Gabriella Szabó (born 14 August 1986) is a Hungarian sprint canoer who has competed since the late 2000s.

Career
She won the silver medal in the K-4 500 m event at the 2008 Summer Olympics in Beijing.

Szabó also won five medals at the ICF Canoe Sprint World Championships with four golds (K-2 500 m: 2009, 2010; K-2 1000 m: 2010; K-4 500 m: 2011) and a bronze (K-2 1000 m: 2007).

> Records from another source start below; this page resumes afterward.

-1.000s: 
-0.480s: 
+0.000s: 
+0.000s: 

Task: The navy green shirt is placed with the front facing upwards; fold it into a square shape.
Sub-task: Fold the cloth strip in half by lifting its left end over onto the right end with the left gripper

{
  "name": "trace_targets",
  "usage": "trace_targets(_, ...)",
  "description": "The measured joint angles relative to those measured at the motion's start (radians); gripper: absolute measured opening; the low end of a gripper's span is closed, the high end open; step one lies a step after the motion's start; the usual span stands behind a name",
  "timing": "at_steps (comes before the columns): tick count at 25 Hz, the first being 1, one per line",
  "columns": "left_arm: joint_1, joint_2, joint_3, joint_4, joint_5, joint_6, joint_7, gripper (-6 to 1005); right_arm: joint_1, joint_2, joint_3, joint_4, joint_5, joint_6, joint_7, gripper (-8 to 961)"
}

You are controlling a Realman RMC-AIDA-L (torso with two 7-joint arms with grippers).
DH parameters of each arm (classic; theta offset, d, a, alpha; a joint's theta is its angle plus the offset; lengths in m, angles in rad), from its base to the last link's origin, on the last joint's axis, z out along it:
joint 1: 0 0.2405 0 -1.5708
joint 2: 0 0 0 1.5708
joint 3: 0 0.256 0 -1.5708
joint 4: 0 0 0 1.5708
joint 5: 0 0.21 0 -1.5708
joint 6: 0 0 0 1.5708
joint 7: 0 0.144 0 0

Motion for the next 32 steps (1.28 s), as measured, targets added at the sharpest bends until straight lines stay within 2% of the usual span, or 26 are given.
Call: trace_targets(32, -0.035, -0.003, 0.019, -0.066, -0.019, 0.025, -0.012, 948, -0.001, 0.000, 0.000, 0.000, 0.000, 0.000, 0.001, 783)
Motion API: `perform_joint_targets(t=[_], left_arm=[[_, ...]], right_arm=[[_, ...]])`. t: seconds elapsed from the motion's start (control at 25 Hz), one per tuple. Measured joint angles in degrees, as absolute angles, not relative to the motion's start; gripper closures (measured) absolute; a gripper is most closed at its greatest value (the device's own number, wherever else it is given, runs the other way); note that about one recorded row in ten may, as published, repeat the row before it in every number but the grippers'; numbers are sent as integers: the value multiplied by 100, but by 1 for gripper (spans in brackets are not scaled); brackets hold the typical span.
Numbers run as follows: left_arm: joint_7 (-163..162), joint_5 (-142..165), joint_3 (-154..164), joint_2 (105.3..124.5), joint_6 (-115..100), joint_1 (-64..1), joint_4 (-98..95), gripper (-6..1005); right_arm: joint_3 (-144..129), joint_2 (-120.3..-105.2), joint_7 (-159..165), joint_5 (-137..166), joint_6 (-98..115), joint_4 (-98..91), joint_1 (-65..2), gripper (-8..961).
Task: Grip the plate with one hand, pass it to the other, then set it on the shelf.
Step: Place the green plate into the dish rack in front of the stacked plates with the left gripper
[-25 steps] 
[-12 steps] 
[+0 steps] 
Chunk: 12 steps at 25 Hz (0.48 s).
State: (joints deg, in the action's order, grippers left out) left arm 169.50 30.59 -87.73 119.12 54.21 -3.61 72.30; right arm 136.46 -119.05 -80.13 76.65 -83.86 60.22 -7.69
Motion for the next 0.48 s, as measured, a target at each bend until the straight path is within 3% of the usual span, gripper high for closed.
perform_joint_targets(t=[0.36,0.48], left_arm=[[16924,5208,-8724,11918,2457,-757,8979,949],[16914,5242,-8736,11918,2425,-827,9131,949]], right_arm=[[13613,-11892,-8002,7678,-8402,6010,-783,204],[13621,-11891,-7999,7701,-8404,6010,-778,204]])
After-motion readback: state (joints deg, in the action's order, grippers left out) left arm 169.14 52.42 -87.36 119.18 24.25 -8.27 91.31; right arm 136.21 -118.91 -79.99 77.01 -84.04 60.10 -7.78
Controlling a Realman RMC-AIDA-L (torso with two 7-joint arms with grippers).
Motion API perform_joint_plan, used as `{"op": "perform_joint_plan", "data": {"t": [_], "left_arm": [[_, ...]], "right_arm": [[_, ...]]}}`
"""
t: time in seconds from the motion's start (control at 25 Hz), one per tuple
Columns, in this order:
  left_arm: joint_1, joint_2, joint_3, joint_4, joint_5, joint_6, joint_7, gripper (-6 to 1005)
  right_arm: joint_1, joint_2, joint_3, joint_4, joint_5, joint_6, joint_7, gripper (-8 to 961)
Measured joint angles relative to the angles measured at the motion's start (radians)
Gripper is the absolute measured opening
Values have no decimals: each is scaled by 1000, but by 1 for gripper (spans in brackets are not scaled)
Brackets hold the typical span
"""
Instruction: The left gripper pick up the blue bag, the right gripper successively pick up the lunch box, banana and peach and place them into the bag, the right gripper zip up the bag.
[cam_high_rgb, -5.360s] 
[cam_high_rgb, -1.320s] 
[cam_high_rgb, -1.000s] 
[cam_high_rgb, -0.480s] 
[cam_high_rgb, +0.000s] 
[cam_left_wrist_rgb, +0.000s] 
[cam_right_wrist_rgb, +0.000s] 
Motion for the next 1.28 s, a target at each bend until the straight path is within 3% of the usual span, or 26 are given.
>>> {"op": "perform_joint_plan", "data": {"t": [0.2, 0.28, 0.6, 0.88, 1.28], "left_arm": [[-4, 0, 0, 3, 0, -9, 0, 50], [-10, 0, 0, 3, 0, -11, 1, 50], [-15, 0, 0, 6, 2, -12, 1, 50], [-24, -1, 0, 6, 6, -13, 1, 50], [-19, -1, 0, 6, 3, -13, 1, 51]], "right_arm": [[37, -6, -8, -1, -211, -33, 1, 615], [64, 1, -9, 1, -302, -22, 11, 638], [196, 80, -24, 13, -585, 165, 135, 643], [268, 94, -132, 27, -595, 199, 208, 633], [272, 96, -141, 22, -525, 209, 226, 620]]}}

Szabó also won a gold medal at the London Olympics in the Kayak Four (K4) 500m team event with Danuta Kozák, Katalin Kovács and Krisztina Fazekas for Hungary

In June 2015, she competed in the inaugural European Games, for Hungary in canoe sprint, more specifically, Women's K-4 500m with Anna Kárász, Danuta Kozák, and Ninetta Vad. She earned a gold medal.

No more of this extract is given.